Os querelómanos surpreendem, muita vezes, pela limpidez da sua consciência, pela memória intacta, por uma lógica aparentemente impecável, pelo conhecimento da lei, de maneira que podem enganar advogados e juízes, o que, fomentando o seu delírio, cria, ao mesmo tempo, graves perigos à justiça. Mas à medida que o mal se agrava, revelam-se também pelo seu comportamento.
Efetivamente, ao expor as razões em que esteiam as sua idéias, estes indivíduos não raro entram numa fase emotiva e de excitação mais ou menos viva, que tem sido chamada de atividade hipomaníaca logorréica e graforréica, mas que, no entanto, na maior parte dos casos, conseguem dominar, enquanto não explodem em manifestações clamorosas, apelando para a opinião pública, tornado-se freqüentadores das antecâmaras dos magistrados e dos diretores de jornais, chegando a exaltações perigosas.
Estamos, portanto, a examinar uma variedade de paranóicos no segundo estádio do seu delírio: perseguidos, tornam-se perseguidores ferozes, encarniçados, petulantes, que acusam denunciam, injuriam, ameaçam e chegam a ferir e a matar, desdenhando dirigir-se aos tribunais, que consideram injustos e corruptos. (Texto produzido por Enrico Altavilla, in Psicologia Judiciária, vol. II, p.236 a 238)
Sobre tal anomalia, que trata a mesma questão com a denominação de psicose litigante, obtempera Mira y Lopez:
“Em nome da “Justiça” revolucionária, Robespierre descarregou seus instintos tânicos sobre centena de vítimas inocentes. Em nome da “Justiça” divina, o inquisidor Torquemada cometeu os mais horripilantes assassinatos. Em nome da “Justiça” geopolítica, Adolfo Hitler lançou milhões de homens a uma morte tão terrível como estéril... Em nome da “Moral” – quando não se pode invocar a deusa das balanças – se desenrolam também, diariamente, atos nocivos, destruição de conceitos e prestígios alheios, que são mais penosos ainda que os próprios atos de sangue, pois estes se curam com repouso, curativos e antissépticos, em alguns dias ou semanas, enquanto que aqueles podem converter a vida inteira de famílias inocentes em um verdadeiro inferno, sem possibilidade de terapêutica.

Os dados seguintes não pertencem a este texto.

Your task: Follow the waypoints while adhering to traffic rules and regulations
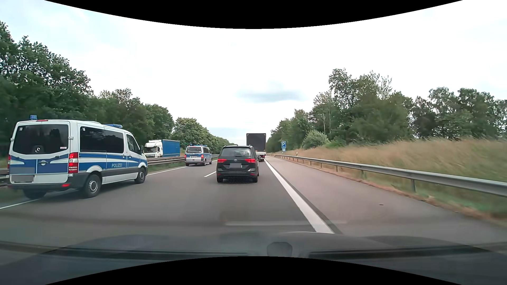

O caso mais típico desta origem iracunda do impulso reivindicatório, é constatado nos freqüentes exemplos que a Psiquiatria tem trazido da chamada “psicose litigante ou pleitista”, na qual, a pretexto de cumprir a suposta vontade de um morto, de defender um suposto patrimônio ou de recuperar um suposto e inoperante direito, se descarrega sistematicamente uma atividade agressiva e maledicente, não só sobre o objeto inicialmente odiado, como sobre tudo quanto com ele haja tido relação e não se submeta ao domínio do litigante. Este se dirige primeiro ao Tribunal, depois à Suprema Corte, finalmente ao Presidente da Nação, depois ao povo inteiro, através da imprensa e do rádio; finalmente estende sua cólera a círculos cada vez maiores de pessoas alheias à situação desencadeante de sua ira. E termina “lutando só contra o mundo”, ao qual cobre de injúrias e imprecações; mas tudo isso faz o litigante, sem confessar-se que está atuando sob o impulso de uma tremenda força destrutiva; ao contrário, crê firmemente estar realizando uma obra de regeneração social e ética; faz-se campeão da decência, da equanimidade e da conseqüência. E desta forma podem arrastar-se pleitos quase seculares pelos Tribunais de Justiça, com grande satisfação íntima dos que vivem, talvez sem se dar conta, da cólera alheia, isto é, os maus advogados, chamados rábulas” (Quatro gigantes da alma, 25ª edição, José Olympio Editora, ps. 85 e 86).
Acredita-se que essa matéria possa ser de alguma serventia aos que, algum dia, tenham a desventura de se defrontar, como autoridade processual, com pessoas acusadas que sejam possivelmente acometidas de tal mal.